Immergere liquidità nel mercato giornaliero di $ 200 miliardi per i contratti futures E-mini S&P 500 sta rendendo più difficile per gli investitori più piccoli coprire le proprie posizioni azionarie o speculare su ampi movimenti del mercato. Questo calo della liquidità è stato il risultato dell'aumento della volatilità del mercato azionario nel 2018 e il risultato è che è diventato più difficile negoziare senza influenzare materialmente il prezzo.
"La cosa strana è che i mercati non sono stati così volatili in questo trimestre, ma la profondità degli ordini non si è davvero ripresa", ha detto al Wall Street Journal Hovannes Jagaspanyan, un commerciante algoritmico della società commerciale ad alta velocità Quantlab. La tabella seguente offre un'anteprima dei contratti futures E-mini S&P 500.

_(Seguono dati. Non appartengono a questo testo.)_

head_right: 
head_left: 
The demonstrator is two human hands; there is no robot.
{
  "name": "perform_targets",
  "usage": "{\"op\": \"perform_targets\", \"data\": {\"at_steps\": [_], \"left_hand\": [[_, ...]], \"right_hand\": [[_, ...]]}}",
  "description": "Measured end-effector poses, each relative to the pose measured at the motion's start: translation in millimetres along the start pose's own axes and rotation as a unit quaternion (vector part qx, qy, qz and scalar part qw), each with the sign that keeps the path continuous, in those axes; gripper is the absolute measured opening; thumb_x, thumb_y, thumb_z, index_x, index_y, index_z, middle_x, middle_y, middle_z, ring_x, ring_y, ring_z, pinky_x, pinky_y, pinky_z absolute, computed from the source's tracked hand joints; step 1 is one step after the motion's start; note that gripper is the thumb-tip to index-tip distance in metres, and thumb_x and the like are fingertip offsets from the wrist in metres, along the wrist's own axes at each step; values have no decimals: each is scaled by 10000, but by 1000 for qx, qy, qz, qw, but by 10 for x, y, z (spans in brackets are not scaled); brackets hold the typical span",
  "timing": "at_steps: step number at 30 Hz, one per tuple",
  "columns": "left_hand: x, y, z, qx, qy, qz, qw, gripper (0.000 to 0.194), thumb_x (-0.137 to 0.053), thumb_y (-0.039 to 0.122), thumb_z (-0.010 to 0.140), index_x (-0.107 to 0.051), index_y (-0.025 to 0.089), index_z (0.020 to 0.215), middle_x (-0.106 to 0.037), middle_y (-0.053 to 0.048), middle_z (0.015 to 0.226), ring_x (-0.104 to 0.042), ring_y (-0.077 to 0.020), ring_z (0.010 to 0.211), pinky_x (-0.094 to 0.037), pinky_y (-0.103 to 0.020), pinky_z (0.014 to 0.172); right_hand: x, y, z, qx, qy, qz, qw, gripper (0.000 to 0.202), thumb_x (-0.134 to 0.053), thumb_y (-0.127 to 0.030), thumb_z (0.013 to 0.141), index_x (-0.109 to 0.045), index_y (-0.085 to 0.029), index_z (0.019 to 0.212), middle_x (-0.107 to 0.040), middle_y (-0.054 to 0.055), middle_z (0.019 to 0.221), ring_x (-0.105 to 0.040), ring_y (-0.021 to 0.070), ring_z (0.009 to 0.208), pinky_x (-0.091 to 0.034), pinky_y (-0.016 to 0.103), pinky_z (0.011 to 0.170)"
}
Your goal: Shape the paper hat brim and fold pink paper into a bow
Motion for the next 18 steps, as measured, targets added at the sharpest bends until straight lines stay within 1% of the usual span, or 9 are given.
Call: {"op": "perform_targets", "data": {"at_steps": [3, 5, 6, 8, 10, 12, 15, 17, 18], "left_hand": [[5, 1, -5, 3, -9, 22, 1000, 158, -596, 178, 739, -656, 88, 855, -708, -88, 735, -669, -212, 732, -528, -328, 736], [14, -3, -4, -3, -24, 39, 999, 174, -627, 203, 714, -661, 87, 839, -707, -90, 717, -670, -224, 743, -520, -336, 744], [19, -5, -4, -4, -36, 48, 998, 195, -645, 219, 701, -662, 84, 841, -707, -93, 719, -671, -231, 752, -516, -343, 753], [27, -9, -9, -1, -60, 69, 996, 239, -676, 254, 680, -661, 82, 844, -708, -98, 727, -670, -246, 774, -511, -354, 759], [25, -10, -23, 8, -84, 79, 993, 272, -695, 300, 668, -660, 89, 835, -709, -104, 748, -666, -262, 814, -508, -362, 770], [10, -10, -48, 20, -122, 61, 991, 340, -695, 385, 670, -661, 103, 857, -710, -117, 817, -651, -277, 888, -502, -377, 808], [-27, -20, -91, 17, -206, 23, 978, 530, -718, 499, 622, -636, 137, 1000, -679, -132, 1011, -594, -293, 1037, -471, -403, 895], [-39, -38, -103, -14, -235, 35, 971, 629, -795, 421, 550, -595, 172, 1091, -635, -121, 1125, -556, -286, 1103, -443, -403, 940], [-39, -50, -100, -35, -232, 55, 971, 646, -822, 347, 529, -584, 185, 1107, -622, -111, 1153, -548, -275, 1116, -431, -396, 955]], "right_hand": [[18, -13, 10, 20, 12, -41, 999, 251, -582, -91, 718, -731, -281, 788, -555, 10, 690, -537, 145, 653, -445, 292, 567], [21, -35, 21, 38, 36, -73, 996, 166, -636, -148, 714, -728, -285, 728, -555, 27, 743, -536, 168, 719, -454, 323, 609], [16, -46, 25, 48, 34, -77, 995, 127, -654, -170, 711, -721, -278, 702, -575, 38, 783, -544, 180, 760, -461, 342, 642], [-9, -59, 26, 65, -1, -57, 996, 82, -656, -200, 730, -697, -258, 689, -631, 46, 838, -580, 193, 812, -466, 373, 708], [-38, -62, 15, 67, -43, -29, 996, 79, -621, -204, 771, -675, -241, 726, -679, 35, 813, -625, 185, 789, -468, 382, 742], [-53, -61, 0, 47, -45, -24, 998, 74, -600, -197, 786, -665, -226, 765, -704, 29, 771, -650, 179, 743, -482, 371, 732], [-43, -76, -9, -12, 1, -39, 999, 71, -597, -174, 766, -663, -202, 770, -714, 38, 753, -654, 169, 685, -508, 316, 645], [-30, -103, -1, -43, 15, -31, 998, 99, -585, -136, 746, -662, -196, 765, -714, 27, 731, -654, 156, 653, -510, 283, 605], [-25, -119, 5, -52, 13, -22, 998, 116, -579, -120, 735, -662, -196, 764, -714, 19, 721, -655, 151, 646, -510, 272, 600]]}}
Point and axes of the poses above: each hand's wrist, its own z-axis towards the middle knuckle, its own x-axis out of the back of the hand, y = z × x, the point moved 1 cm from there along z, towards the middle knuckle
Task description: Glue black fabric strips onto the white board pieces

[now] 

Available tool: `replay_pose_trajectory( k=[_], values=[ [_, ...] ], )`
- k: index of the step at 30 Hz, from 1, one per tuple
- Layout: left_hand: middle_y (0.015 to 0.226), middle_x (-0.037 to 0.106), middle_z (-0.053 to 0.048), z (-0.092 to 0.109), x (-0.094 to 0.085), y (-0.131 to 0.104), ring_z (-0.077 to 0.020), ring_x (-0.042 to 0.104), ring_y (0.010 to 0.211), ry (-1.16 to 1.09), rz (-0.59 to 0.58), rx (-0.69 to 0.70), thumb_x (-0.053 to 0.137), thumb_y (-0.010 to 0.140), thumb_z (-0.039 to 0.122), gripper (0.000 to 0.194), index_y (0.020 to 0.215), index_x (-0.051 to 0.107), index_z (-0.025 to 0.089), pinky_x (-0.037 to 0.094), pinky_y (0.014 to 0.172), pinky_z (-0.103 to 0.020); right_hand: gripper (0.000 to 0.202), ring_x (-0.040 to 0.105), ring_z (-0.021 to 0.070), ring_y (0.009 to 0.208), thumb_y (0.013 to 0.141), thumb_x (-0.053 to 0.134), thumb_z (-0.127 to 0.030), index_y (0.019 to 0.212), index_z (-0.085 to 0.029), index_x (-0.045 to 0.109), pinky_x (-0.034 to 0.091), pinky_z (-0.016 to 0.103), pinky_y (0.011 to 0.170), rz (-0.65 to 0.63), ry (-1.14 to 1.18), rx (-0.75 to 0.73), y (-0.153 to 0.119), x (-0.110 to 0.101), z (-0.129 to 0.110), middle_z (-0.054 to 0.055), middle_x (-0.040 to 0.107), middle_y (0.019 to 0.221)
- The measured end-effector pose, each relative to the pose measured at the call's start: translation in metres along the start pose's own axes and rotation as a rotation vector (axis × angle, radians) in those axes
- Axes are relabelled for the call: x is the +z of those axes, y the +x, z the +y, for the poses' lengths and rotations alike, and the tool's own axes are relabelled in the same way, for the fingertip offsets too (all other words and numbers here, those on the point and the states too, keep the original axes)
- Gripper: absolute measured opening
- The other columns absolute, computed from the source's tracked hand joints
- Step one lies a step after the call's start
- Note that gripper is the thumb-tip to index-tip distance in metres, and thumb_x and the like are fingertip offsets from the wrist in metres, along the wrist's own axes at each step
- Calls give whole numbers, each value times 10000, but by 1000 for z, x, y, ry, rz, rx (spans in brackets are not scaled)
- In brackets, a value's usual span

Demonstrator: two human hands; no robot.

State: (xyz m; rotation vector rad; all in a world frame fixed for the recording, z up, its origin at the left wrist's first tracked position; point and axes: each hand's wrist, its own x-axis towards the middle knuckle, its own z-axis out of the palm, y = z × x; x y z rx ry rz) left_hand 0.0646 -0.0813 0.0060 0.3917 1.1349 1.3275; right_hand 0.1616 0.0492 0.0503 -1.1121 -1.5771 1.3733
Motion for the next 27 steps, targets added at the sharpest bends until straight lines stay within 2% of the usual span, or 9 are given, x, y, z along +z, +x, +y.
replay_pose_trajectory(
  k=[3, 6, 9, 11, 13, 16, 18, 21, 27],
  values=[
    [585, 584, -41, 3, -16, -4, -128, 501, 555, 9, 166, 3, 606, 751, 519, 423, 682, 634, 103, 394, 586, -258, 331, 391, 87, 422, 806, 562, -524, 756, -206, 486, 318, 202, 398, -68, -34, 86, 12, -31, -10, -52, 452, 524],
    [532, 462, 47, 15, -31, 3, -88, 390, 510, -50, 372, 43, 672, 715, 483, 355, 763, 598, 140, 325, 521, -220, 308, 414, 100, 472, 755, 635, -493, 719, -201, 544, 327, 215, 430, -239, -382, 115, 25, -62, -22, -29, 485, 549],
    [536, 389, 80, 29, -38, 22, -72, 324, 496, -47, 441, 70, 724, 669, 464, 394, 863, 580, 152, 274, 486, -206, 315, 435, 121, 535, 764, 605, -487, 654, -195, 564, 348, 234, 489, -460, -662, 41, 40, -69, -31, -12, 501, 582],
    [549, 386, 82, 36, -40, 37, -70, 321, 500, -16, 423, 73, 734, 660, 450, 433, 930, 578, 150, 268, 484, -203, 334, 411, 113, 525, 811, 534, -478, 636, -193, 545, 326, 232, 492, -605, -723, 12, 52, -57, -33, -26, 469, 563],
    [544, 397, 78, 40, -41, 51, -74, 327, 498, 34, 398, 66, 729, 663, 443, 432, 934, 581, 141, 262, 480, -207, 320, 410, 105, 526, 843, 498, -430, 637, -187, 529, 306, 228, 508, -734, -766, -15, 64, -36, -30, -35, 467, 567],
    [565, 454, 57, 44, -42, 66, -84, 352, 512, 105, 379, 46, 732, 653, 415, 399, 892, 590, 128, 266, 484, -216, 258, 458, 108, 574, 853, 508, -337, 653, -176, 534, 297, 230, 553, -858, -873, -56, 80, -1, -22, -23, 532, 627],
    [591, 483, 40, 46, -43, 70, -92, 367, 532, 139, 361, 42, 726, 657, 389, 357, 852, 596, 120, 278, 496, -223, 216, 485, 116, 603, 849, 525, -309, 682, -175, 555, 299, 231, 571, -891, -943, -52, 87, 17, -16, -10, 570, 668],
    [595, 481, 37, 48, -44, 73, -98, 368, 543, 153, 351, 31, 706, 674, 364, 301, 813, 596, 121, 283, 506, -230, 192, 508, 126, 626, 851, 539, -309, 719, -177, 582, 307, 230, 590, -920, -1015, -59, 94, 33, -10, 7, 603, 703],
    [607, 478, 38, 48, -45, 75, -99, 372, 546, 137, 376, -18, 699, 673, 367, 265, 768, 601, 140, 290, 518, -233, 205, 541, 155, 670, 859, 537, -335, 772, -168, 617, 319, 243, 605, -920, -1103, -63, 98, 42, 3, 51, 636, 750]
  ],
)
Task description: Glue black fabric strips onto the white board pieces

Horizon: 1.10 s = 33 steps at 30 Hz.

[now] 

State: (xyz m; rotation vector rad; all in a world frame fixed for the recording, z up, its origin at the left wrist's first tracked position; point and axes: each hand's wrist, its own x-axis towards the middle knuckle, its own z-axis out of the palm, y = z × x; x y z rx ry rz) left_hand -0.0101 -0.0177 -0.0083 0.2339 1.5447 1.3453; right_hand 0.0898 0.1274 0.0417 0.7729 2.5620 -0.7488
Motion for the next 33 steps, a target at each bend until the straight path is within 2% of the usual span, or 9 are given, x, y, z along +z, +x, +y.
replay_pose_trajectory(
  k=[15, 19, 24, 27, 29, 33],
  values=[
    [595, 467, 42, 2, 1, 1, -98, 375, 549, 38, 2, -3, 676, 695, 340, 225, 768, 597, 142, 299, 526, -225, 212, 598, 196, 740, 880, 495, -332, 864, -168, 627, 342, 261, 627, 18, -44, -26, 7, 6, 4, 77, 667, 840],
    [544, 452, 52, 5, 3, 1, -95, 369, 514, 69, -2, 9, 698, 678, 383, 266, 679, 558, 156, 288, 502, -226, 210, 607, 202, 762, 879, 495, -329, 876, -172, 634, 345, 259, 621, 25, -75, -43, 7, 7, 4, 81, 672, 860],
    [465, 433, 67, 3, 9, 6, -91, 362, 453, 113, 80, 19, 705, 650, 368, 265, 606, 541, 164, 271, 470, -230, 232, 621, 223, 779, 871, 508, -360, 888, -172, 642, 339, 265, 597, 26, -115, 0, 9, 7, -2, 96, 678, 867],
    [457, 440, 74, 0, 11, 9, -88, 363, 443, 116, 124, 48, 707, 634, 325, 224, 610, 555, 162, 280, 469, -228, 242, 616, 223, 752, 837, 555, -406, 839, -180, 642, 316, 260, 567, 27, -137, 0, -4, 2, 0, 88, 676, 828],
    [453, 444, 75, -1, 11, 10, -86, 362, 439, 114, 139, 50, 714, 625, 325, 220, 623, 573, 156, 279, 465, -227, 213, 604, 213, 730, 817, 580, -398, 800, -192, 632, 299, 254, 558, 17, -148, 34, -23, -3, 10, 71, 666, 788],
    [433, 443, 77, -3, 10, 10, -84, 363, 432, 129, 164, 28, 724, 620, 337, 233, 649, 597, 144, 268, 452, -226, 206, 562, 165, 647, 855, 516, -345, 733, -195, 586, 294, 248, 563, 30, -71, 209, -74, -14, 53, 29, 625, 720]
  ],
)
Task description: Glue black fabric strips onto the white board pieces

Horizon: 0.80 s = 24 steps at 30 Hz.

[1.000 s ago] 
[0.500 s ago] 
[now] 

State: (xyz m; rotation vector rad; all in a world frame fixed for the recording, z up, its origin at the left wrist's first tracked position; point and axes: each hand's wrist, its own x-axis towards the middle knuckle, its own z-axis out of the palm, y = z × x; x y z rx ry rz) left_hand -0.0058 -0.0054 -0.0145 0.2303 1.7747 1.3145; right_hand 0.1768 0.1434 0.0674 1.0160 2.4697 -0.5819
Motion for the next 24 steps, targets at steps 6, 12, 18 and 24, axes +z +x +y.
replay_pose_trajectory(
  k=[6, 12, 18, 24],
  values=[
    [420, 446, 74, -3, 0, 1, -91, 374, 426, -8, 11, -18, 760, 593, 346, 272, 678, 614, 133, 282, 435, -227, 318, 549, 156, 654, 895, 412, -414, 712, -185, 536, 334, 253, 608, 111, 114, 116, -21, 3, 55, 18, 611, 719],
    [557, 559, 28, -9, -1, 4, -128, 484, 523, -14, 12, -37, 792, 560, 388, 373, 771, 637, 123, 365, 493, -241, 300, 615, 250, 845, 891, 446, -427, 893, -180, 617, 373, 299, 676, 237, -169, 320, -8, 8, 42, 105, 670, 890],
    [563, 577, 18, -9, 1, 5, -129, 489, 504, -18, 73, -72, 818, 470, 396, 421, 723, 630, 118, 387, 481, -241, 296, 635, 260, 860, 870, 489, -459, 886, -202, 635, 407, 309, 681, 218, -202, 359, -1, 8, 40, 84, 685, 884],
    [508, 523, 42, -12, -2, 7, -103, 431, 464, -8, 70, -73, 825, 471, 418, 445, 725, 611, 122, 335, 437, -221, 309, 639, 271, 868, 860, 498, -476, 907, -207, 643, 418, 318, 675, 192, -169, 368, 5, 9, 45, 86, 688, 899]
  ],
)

Un breve profilo del contratto futures E-mini S&P
- Volume di trading giornaliero medio di $ 200 miliardi (circa 2 milioni di contratti) Volume di trading 8 volte maggiore di quello per 3 ETF S&P 500 maggiori combinati Dimensione del contratto = $ 50 x valore dell'indice S&P 500 ($ 140.923 al 26 marzo chiuso) Il contratto futures S&P 500 standard è 5 volte più grande ($ 704.615 al 26 marzo)
Significato per gli investitori
Il segno distintivo dei mercati dei titoli liquidi è la partecipazione di un gran numero di acquirenti e venditori disposti, portando a una negoziazione continua e il che significa che transazioni relativamente grandi possono essere eseguite al minimo, se del caso, con un impatto sui prezzi. Durante il selloff del mercato azionario di dicembre 2018, la profondità del portafoglio ordini in S&P 500 E-minis è scesa ai livelli visti l'ultima volta durante la crisi finanziaria del 2008, secondo una ricerca di JPMorgan Chase citata dal Journal.
Misurando la profondità del portafoglio ordini in base al numero di preventivi pubblicati pubblicamente dalle società commerciali, JPMorgan Chase rileva che ha recuperato un po 'da dicembre, ma è ancora al di sotto del suo livello a settembre, prima dell'inizio della ritirata del mercato azionario, e rimane vicino ai minimi del 2008. Con la liquidità in ribasso, le oscillazioni dei prezzi negli E-minis sono aumentate e possono diventare particolarmente gravi durante un grande selloff del mercato azionario. "Soprattutto se il mercato va in un modo, quell'impatto sarà esacerbato da una mossa verso l'alto o verso il basso", ha detto al Journal un Hallie Martin, uno stratega di derivati con sede a New York presso Deutsche Bank.
Anche la negoziazione all'estero di questi contratti è interessata. "Durante la sessione di Londra, la liquidità è diminuita drasticamente negli ultimi mesi", secondo Darren Smith, un commerciante di derivati con sede nel Regno Unito con UBS, come riportato nello stesso articolo. Fino al 2017, centinaia di questi contratti avrebbero cambiato le mani senza spostare il prezzo, ma non di più, aggiunge.
La ridotta liquidità nel mercato di E-mini è sintomatica di tendenze più ampie. Gli analisti di JPMorgan, Deutsche Bank e Bernstein, società di gestione degli investimenti, sono tra quelli che avvertono che la liquidità del mercato azionario è in grave declino, con crescenti pericoli che un modesto selloff del mercato azionario potrebbe innescarsi in un vero e proprio incidente. Il gestore degli investimenti miliardario Stanley Druckenmiller teme che la riduzione della liquidità possa innescare una grave crisi dei mercati e l'economia in generale.
Guardando avanti
Bernstein ha offerto tre raccomandazioni agli investitori, per proteggersi dall'evaporazione della liquidità, come presentato in un rapporto dettagliato. Questi sono: aumentare la liquidità, evitare grandi posizioni in titoli affollati e cercare strategie di investimento attive che possano trarre profitto in questo ambiente.